Look through the material below. Copy each line that contains the string "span".

# # #

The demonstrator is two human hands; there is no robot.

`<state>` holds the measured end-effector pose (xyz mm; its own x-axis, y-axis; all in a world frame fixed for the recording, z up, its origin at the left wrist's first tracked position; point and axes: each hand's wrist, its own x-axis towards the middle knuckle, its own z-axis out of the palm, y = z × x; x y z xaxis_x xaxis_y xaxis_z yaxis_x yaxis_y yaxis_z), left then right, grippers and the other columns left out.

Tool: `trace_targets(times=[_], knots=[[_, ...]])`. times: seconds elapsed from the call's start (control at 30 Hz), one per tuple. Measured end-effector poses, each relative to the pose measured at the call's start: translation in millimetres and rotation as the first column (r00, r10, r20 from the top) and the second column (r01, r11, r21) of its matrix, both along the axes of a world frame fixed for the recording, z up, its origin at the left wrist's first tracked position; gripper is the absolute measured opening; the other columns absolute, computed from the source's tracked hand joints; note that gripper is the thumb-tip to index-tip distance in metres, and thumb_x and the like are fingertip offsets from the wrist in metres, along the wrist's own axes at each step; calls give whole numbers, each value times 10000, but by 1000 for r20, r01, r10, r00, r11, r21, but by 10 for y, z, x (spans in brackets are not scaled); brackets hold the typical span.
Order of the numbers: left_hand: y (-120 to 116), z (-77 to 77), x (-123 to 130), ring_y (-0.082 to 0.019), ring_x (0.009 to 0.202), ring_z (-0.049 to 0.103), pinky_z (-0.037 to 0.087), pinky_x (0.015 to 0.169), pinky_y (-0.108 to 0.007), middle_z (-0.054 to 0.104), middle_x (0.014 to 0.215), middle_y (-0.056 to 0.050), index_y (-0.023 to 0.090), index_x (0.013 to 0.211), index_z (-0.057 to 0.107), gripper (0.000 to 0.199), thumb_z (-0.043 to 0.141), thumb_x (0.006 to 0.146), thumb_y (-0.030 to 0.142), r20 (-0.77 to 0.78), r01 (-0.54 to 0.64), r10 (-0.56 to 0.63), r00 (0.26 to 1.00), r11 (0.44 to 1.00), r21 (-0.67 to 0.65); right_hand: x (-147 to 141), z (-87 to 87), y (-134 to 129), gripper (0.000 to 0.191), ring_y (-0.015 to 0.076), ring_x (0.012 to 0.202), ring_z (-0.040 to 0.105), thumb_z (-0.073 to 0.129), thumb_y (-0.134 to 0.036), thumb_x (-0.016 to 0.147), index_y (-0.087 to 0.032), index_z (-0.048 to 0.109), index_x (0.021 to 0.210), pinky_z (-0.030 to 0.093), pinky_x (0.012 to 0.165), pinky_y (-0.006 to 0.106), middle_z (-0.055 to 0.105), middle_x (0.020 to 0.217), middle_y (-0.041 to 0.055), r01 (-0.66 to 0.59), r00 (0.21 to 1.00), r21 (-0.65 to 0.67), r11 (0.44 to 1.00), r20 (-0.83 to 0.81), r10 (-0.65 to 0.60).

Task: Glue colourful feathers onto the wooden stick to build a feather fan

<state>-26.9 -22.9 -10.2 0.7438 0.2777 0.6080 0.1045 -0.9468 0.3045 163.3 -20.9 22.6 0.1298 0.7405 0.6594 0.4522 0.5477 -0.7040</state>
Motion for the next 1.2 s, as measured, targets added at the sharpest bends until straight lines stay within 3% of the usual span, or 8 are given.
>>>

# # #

**Output for this exercise:**
Tool: `trace_targets(times=[_], knots=[[_, ...]])`. times: seconds elapsed from the call's start (control at 30 Hz), one per tuple. Measured end-effector poses, each relative to the pose measured at the call's start: translation in millimetres and rotation as the first column (r00, r10, r20 from the top) and the second column (r01, r11, r21) of its matrix, both along the axes of a world frame fixed for the recording, z up, its origin at the left wrist's first tracked position; gripper is the absolute measured opening; the other columns absolute, computed from the source's tracked hand joints; note that gripper is the thumb-tip to index-tip distance in metres, and thumb_x and the like are fingertip offsets from the wrist in metres, along the wrist's own axes at each step; calls give whole numbers, each value times 10000, but by 1000 for r20, r01, r10, r00, r11, r21, but by 10 for y, z, x (spans in brackets are not scaled); brackets hold the typical span.
Motion for the next 1.2 s, as measured, targets added at the sharpest bends until straight lines stay within 3% of the usual span, or 8 are given.

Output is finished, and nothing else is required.